*EXERCISE*. Across all the records, filter for lines with the word "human" and copy them.

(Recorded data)
- - - - - - -
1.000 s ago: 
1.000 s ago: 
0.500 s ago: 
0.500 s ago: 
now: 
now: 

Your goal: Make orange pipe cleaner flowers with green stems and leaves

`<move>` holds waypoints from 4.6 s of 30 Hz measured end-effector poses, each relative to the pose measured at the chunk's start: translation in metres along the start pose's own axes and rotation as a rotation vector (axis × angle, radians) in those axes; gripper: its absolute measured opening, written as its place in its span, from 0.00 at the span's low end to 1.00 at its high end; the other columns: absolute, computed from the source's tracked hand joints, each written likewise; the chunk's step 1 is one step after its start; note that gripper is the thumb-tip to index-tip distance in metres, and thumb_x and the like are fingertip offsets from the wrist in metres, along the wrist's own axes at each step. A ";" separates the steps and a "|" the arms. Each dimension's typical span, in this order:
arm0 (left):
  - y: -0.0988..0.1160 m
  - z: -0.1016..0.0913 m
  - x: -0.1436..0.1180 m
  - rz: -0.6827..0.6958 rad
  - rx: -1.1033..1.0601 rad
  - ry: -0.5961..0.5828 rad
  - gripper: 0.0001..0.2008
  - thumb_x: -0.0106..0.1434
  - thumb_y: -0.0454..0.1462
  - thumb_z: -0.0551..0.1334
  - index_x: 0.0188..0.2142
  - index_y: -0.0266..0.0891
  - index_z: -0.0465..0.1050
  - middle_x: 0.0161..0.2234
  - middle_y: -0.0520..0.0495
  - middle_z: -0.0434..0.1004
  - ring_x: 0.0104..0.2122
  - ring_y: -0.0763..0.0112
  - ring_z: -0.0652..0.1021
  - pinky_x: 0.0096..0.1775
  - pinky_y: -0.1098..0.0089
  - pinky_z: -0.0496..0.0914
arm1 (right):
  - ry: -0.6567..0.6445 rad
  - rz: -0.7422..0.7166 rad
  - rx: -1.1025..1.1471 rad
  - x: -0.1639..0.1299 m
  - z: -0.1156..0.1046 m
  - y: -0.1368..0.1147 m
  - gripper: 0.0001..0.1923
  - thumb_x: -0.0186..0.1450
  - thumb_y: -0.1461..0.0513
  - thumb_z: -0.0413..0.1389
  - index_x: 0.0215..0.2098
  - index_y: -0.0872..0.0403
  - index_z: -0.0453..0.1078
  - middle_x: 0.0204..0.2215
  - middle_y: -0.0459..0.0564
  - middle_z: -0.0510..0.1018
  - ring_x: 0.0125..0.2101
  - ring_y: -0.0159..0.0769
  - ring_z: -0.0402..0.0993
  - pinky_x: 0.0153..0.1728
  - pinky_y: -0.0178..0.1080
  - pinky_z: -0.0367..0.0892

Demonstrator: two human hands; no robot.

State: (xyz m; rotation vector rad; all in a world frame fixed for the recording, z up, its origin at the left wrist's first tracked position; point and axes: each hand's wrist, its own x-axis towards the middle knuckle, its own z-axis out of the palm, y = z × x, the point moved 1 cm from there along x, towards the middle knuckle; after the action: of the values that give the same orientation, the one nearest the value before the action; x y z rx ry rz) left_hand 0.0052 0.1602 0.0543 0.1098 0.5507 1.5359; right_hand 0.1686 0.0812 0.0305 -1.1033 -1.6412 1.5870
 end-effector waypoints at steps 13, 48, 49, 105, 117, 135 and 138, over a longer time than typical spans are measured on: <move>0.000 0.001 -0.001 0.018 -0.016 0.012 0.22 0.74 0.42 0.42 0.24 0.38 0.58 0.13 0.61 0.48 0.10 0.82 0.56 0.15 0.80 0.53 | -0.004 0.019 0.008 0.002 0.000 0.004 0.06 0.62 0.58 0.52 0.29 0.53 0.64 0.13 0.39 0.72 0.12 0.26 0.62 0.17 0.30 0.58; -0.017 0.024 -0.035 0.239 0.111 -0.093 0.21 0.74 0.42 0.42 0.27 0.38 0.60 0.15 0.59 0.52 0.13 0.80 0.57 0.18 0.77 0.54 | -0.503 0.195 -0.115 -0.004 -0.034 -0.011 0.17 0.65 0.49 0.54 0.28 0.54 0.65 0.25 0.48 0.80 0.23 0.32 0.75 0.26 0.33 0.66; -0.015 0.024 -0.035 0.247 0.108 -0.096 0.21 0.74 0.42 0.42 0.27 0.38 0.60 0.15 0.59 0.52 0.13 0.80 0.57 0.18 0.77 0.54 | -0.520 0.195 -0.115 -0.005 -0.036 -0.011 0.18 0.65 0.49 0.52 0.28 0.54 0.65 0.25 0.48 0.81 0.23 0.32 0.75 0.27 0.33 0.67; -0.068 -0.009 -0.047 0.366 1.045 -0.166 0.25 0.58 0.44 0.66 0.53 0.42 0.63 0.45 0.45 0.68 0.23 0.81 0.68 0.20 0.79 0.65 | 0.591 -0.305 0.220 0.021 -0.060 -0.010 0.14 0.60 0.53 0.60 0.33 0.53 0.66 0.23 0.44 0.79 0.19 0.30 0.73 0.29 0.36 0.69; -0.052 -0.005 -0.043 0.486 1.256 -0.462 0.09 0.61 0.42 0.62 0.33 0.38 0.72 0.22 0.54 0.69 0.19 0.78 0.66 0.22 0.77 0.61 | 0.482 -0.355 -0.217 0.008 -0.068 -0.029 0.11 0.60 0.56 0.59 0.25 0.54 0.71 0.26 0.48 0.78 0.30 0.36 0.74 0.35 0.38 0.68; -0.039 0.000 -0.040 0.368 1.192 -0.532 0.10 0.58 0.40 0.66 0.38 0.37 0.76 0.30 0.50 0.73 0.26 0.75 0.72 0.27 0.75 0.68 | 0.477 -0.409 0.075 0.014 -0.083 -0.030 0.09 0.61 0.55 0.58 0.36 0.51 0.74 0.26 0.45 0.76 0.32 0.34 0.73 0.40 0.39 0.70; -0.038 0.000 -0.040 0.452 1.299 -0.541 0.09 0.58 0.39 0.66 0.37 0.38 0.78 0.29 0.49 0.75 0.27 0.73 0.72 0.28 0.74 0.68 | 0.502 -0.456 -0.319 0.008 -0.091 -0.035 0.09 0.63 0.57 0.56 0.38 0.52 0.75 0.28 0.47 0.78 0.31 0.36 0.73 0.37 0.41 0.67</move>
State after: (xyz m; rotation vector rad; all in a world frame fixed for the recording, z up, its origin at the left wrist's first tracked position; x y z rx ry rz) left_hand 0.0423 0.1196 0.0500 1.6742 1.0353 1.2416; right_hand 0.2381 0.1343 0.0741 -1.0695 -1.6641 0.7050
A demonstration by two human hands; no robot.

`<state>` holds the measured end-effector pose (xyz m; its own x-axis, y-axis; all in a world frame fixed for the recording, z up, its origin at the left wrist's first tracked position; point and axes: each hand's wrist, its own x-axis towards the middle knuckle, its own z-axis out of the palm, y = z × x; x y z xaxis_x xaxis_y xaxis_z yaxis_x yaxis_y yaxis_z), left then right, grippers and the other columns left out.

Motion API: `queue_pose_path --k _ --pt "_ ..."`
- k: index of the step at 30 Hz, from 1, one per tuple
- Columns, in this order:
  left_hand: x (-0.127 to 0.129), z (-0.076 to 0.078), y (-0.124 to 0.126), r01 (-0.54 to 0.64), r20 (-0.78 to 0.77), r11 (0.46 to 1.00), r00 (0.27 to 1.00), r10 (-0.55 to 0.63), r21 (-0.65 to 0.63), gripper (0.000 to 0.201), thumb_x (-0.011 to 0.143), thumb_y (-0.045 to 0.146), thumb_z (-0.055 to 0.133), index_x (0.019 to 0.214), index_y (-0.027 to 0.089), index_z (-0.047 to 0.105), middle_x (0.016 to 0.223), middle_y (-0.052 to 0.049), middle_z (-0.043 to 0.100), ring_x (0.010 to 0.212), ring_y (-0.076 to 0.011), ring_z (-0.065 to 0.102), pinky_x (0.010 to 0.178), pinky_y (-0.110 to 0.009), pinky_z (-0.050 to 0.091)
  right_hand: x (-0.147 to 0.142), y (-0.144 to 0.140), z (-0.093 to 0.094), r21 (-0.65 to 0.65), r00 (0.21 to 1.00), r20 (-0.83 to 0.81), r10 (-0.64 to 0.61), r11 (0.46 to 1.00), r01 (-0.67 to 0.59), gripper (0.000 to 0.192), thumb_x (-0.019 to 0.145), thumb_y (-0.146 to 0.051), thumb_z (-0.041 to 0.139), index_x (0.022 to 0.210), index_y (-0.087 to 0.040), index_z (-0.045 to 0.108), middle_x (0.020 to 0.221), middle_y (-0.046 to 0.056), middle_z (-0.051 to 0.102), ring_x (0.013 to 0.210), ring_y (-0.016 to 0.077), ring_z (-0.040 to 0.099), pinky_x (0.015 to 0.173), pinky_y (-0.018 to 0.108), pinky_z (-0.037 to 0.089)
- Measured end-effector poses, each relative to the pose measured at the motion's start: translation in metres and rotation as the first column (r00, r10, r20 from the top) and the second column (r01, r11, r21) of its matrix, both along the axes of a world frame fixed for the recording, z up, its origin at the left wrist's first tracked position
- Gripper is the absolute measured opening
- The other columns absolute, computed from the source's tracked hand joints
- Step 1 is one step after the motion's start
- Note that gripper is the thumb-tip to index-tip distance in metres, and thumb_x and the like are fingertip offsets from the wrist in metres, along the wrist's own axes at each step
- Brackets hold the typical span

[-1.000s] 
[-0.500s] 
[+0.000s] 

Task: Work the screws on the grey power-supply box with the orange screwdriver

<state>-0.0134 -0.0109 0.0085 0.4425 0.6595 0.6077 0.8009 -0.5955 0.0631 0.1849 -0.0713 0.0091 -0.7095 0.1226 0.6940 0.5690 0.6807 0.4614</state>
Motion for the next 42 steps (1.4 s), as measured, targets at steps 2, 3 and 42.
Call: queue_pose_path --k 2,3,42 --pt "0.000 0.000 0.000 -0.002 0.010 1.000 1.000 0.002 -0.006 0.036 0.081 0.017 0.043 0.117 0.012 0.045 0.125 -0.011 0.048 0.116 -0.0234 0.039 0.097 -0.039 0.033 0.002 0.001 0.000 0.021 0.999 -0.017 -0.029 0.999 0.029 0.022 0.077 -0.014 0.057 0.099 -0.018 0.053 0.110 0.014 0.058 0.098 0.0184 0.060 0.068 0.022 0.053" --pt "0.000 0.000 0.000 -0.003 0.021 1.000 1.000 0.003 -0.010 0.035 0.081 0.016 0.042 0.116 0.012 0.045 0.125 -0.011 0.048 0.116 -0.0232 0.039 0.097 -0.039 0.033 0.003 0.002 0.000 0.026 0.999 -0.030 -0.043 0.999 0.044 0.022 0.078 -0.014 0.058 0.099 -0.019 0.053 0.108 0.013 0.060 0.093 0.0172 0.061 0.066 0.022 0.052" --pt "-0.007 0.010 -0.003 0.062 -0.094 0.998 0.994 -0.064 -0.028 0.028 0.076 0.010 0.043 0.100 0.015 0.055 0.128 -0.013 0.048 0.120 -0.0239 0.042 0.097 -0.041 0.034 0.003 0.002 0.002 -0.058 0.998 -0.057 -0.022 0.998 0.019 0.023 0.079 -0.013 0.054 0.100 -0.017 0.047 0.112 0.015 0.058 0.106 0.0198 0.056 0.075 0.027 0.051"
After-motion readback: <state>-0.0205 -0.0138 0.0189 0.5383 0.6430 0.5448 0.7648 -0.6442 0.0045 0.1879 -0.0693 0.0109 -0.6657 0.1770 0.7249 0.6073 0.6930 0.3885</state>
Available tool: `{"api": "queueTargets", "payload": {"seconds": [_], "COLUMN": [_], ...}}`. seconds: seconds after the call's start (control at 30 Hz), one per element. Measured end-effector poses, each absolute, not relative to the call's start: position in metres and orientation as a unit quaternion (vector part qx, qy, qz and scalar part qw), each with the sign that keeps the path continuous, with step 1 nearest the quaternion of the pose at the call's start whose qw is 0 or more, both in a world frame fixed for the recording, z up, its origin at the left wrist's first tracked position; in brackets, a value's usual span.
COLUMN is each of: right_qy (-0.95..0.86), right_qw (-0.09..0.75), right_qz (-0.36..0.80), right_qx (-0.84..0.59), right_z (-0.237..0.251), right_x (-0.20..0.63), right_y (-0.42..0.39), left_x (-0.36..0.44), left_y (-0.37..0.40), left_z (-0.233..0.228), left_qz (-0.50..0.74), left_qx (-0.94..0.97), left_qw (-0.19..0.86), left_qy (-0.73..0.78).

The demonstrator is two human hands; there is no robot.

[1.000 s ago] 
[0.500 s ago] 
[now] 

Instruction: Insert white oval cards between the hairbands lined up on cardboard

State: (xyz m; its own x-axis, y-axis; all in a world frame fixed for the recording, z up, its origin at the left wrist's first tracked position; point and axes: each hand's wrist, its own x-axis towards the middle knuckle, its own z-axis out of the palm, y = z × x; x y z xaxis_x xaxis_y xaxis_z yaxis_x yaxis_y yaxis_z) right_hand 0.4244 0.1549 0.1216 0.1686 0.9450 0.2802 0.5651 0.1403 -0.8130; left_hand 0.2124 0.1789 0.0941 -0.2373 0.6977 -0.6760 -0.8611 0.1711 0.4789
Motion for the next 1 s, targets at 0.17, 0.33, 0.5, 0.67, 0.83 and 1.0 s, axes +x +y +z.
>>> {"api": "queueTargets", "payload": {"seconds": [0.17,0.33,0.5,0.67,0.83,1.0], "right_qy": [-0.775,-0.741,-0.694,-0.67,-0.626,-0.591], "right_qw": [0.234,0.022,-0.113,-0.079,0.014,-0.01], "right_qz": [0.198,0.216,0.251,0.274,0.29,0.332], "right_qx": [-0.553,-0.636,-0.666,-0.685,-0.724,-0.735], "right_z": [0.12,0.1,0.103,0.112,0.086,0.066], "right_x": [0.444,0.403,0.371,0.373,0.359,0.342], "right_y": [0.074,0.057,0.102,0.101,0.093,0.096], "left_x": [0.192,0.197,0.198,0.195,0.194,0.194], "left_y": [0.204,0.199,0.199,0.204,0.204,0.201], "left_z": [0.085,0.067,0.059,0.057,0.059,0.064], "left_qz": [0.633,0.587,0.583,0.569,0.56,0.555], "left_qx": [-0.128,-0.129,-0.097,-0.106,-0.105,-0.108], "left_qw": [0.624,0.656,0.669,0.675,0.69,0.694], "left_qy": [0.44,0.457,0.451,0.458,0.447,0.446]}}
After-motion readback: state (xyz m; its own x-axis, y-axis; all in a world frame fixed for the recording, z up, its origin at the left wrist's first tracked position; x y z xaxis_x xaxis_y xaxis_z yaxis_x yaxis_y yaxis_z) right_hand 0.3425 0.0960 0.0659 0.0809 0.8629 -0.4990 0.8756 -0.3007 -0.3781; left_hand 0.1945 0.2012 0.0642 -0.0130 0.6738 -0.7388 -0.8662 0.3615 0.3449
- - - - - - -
*RESPONSE AREA*.
Demonstrator: two human hands; no robot.
A demonstration by two human hands; no robot.
The demonstrator is two human hands; there is no robot.

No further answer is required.